YOUR GOAL
Using the data below, return all lines in which "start" appears.

DATASET CONTENT
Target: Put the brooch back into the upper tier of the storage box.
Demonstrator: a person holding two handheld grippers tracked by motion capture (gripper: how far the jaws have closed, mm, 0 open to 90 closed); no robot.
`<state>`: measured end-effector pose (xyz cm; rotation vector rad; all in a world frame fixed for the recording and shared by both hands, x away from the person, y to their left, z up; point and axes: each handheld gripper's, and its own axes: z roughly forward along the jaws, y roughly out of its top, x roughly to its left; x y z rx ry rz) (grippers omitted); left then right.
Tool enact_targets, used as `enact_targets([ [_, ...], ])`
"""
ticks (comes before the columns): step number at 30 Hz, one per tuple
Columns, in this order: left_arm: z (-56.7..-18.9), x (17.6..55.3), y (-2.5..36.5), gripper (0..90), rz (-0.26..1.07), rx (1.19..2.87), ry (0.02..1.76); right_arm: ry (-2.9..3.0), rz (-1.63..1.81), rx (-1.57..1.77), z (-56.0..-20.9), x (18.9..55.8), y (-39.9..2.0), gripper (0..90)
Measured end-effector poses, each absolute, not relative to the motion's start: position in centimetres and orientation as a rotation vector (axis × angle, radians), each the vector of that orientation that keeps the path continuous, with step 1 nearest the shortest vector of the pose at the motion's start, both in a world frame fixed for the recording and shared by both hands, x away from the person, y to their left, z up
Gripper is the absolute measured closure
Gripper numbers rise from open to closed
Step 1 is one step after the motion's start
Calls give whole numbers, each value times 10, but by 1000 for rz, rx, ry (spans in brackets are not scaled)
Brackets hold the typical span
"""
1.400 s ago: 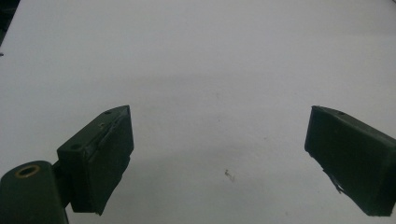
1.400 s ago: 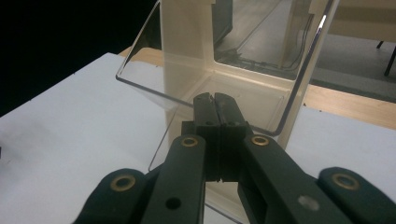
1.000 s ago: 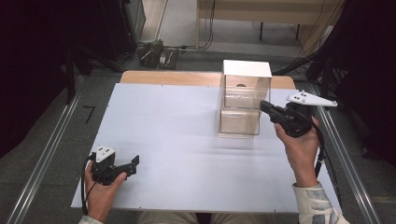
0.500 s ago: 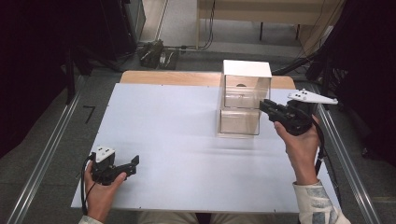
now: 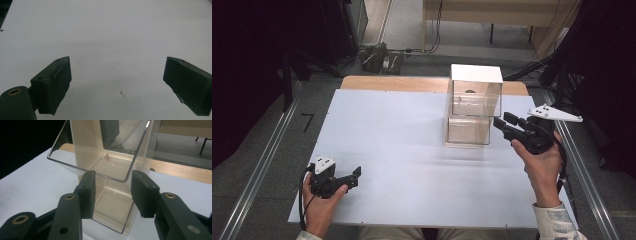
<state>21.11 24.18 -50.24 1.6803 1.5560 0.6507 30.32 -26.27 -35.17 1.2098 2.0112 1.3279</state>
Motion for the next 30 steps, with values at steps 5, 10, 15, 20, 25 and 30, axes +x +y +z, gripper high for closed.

OUTPUT BELOW
Measured end-effector poses, each absolute, not relative to the motion's start: position in centimetres and orientation as a rotation vector (axis × angle, radians), each the vector of that orientation that keeps the path continuous, with step 1 nearest the shortest vector of the pose at the motion's start, both in a world frame fixed for the recording and shared by both hands, x away from the person, y to their left, z up
Step 1 is one step after the motion's start

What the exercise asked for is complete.